Mum Guilt | What I Feel Guilty About + Hacks
As a first-time mum, I had all these ideals on what motherhood ought to be like. I was determined to be the “perfect” mother; one who got everything right. Things took a different turn and I had to contend with a whole new set of emotions.
Mum guilt reared it’s ugly head in the very first days when I was unable to breastfeed my newborn because it hurt so much. I felt like the worst mother in the world. As the years progressed, the guilt manifested itself when things didn’t go as smoothly as had I imagined.
For today’s post, I thought I would tell you about those things that I have felt guilty about and also provide you with ways through which I am learning to combat this guilt. Let’s get into it.
Things I have felt guilty about as a mum & how I learned to cope
- Using TV as a passtime/distraction. At first I used to feel really guilty about this especially when I needed her to be distracted long enough for me to finish a piece of work, take a shower or cook. But with time I have realised that a bit of TV isn’t too bad. Now that Elly is older, putting on nursery rhymes is proving to be beneficial because she is learning so much from them. I make sure to monitor what she watches and also the amount of time she spends watching her cartoons either on TV or online.
- Leaving baby girl with her nanny. This was and still is my biggest fear. I have been lucky enough to find a nanny who loves Elly as if she is her own child and who Elly loves as well so I have some peace of mind. However, there is always that fear that your child will need you when you are far away. I have learned to reason with myself by reminding myself that I need to go out and hustle. That’s the only way that I will earn money to look after her. Also, allowing her to interact with other people has really helped her language and social skills.
- Yelling. I will not pretend that I don’t yell because I do. I’m not proud of it and I have realised two things: (1) Elly does not respond well to being yelled at. She just shuts down. If I want her to react I have to speak to her calmly. And (2) most of my yelling is stress-induced or it occurs when I have lost my patience. To combat this, I am learning to catch myself before I yell. I pause, take a breath and ask myself whether yelling is the right course of action at that point. Then I try to explain to her why I am not happy with her and show her the right thing she should have done.

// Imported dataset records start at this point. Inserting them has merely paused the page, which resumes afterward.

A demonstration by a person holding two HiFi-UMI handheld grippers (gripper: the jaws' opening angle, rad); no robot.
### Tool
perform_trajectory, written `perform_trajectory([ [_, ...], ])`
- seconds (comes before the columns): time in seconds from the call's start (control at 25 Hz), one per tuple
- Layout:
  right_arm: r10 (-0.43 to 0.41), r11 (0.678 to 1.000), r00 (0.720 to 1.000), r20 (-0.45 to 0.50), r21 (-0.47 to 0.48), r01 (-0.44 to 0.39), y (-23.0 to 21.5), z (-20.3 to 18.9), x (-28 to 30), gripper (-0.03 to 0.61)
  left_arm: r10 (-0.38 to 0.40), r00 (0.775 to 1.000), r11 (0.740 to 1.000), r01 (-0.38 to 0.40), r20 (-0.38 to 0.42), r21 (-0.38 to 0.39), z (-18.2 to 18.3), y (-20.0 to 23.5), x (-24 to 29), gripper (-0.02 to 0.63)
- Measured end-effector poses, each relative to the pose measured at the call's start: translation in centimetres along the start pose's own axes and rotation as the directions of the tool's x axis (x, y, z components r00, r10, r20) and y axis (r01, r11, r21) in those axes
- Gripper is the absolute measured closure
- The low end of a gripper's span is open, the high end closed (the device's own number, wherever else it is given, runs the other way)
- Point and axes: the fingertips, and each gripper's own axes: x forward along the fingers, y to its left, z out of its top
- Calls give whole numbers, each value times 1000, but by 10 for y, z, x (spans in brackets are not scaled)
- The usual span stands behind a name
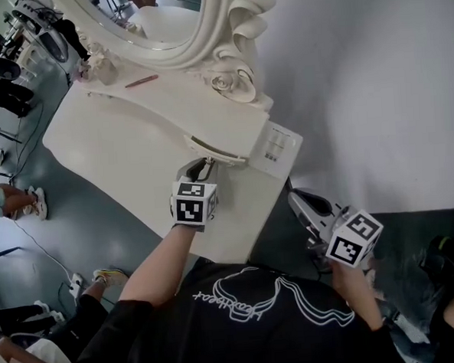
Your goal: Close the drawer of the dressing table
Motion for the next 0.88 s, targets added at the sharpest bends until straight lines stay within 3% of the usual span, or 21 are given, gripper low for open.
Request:
perform_trajectory([
  [0.88, -39, 999, 999, 3, 16, 39, -15, -2, -9, 575, -1, 1000, 1000, 1, -4, 2, 11, 0, 33, 518],
])
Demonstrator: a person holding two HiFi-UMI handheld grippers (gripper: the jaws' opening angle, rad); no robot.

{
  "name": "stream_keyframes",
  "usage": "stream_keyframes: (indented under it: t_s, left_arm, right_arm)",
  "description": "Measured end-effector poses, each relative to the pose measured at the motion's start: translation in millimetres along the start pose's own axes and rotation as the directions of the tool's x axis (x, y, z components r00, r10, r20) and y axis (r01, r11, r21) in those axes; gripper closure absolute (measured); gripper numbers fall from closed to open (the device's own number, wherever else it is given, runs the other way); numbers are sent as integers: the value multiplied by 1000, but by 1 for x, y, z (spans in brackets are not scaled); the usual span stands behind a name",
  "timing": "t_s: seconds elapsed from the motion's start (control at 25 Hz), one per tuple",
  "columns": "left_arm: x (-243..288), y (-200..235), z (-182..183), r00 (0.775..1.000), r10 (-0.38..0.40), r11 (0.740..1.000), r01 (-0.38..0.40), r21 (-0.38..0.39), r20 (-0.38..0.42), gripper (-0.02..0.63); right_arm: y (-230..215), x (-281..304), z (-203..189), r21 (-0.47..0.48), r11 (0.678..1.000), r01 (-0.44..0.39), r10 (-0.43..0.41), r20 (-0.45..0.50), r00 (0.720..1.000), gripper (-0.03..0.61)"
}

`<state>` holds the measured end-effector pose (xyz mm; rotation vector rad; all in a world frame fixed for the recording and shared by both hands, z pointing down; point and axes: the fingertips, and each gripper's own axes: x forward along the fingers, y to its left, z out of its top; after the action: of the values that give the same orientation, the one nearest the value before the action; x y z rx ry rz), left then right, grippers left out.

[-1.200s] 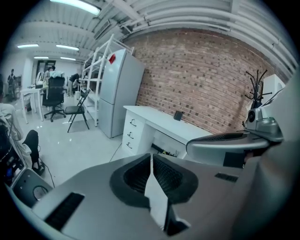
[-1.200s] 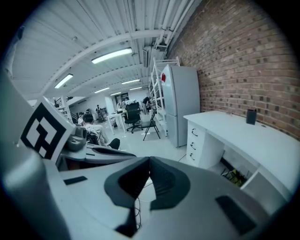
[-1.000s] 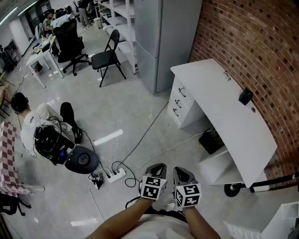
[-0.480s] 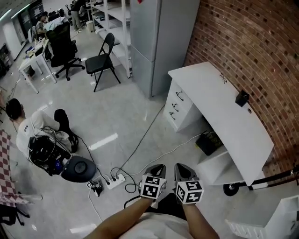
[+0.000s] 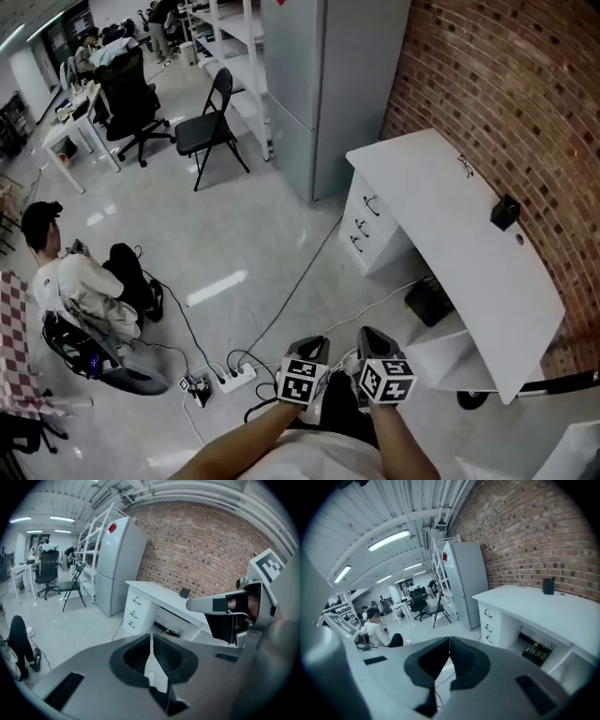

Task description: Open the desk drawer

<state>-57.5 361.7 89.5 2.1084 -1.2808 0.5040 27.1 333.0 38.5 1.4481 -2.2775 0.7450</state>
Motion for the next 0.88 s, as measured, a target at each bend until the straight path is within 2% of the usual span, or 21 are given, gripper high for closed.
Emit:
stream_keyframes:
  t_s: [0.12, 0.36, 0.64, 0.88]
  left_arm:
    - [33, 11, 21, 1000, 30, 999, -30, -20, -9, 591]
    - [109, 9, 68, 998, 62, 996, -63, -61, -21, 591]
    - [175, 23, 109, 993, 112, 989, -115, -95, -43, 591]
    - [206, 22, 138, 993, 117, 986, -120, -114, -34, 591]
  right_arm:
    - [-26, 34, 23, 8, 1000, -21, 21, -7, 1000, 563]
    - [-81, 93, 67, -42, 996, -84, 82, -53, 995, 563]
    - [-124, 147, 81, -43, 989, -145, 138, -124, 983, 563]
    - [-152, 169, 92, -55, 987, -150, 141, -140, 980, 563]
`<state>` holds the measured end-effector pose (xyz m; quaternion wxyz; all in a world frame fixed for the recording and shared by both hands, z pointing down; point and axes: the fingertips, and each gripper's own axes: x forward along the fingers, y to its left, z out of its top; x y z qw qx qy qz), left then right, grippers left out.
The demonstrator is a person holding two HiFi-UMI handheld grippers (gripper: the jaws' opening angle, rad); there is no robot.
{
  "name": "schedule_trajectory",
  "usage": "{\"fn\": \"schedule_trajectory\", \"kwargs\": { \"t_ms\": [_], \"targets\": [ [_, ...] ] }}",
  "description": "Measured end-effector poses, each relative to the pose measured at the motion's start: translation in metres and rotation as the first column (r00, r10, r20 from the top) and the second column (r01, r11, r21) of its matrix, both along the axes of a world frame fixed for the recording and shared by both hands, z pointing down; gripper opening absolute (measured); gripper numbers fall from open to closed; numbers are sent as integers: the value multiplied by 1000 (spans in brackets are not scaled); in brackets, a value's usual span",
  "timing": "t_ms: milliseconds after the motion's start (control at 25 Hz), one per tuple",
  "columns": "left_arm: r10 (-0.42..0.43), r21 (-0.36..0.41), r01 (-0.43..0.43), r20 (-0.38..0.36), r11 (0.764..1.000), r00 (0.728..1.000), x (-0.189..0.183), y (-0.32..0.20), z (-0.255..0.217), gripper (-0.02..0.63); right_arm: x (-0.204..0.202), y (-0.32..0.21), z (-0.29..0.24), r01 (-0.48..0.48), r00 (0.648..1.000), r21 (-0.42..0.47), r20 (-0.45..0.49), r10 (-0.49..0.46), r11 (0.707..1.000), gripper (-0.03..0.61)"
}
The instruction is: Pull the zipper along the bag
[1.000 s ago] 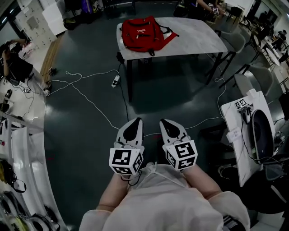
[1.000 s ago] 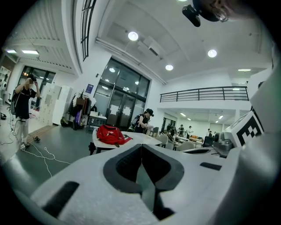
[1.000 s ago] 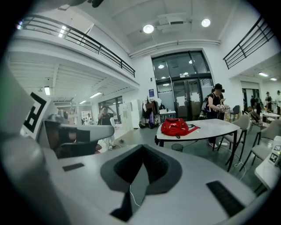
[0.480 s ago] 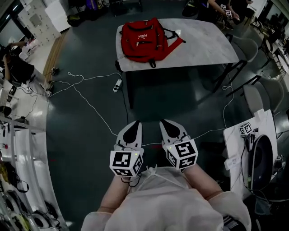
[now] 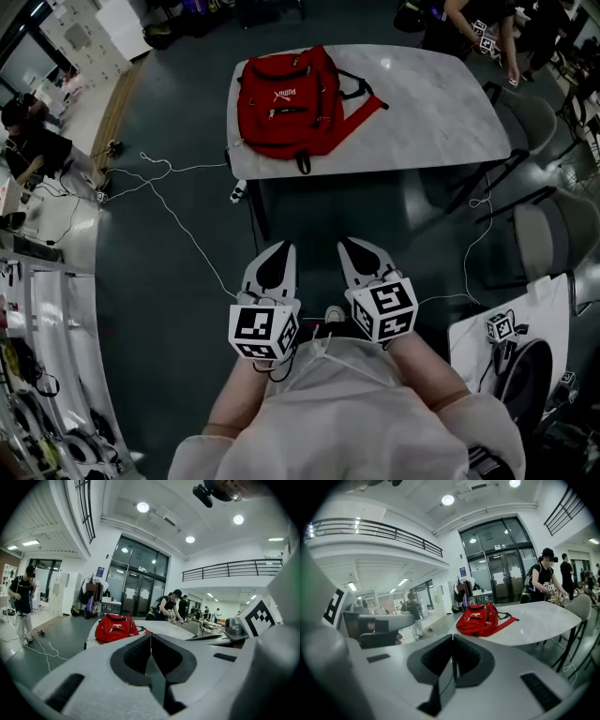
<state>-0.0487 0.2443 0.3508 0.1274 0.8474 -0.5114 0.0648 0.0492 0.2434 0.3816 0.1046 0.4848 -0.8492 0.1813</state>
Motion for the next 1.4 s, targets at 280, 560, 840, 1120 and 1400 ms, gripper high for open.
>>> {"fn": "schedule_trajectory", "kwargs": {
  "t_ms": [280, 560, 840, 1120, 1400],
  "targets": [
    [4, -88, -14, -119, 996, 993, 19, -52, 12, 20, 23, -51, 8, -6, 1000, -25, -2, 6, 1000, 28],
    [34, -78, -39, -68, 996, 997, 18, -142, 27, 20, 22, -125, 22, -46, 999, -47, -23, 45, 998, 28],
    [111, -104, -120, -97, 987, 989, 4, -252, 25, 20, -2, -226, 14, -96, 993, -57, -70, 92, 994, 28],
    [202, -120, -212, -95, 970, 975, -3, -354, 34, 20, -3, -327, 9, -178, 979, -48, -104, 173, 983, 28],
    [167, -232, -188, -109, 954, 980, -19, -396, 70, 20, -4, -375, 36, -209, 972, -94, -129, 197, 973, 28]
  ]
}}
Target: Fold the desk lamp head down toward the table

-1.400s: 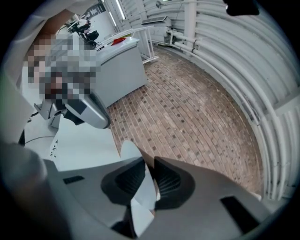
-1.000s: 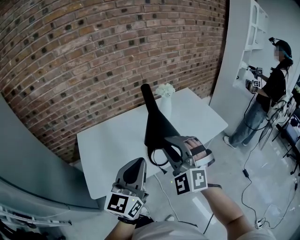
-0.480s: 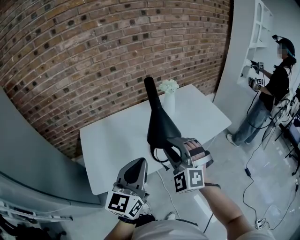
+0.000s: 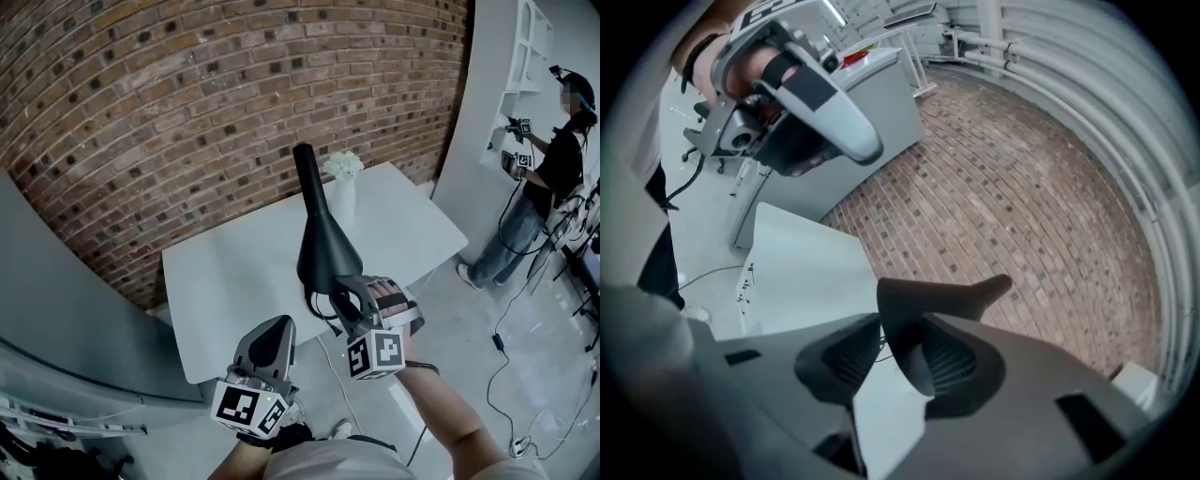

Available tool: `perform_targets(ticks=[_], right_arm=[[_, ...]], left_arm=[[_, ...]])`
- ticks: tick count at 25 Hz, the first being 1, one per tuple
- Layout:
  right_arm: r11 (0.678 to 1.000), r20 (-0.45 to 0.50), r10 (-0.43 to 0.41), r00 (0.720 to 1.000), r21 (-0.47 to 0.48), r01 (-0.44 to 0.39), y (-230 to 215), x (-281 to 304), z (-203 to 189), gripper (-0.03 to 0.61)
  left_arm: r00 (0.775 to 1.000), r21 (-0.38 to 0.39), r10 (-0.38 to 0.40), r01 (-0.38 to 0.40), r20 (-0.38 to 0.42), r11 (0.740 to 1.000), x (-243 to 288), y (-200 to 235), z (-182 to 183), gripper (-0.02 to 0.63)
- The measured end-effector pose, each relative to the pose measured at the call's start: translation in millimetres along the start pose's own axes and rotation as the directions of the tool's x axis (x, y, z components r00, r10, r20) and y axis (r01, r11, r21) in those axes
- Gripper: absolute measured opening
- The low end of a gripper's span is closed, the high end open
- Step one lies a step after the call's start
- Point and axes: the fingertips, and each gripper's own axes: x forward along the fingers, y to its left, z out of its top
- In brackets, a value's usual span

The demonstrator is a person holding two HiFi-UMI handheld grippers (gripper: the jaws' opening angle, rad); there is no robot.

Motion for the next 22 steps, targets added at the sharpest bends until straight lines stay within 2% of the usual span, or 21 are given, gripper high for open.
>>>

- Being too busy. There are times when I am extremely busy. I am now balancing two jobs so it can get a little hectic. Those days when I have a tight deadline to meet, I try to dedicate mealtimes and a few minutes in between my work when I sit with Elly, talk, sing and play. Sometimes I will ask her to accompany me to the shops just so that we can spend more time together. And when my schedule isn’t too tight, I take a day off when we either go out or do nails or hair; anything that will enable us to spend some time together.
- Not having enough breast milk. When Elly was born, I quickly realised that my breast milk wasn’t enough for her and so I had to supplement it so that she would get satisfied. I remember feeling so guilty about this, like I wasn’t enough for her. But I came to learn that this happens to some mothers and it’s okay.
- Not being able to provide everything she asks for. I’m a single parent surviving on a single parent income. There are times when Elly asks for something and I can’t afford it. I feel guilty at times but I am lucky that at such an early age she understands when mummy doesn’t have the money for some things. I make sure to always explain why I am not buying her things that she asks for when she asks for them. And when I can, I remember to get her something that I know she will love.
- Knowing that it’s impossible to be a perfect parent. I have my own faults as a human being and these sometimes project onto my parenting. But this does not mean that I don’t try my best. I know I will fall short every once in a while but in between that I put in as much effort to be as good a parent to Elly as can be.
- Note what you feel guilty about and if you can change it. For instance, I am working on finding out the root cause of my yelling so that I can work on it once and for all.
- Choose your battles. Things don’t always have to be perfect. You might not be able to watch your child every minute of every day or have them impeccably dressed at all times but that doesn’t mean that you become flustered. If it doesn’t harm your child, let it go. Learn to make do with an untidy house or mismatched clothes or that cartoon she watches over and over again.
- Set aside some time each day to spend exclusively with your children. Keep the electronics away and play with them. Sit on the floor, go out and accompany them as they ride their bicycle, sing or even watch their favourite cartoon with them. This will help you bond.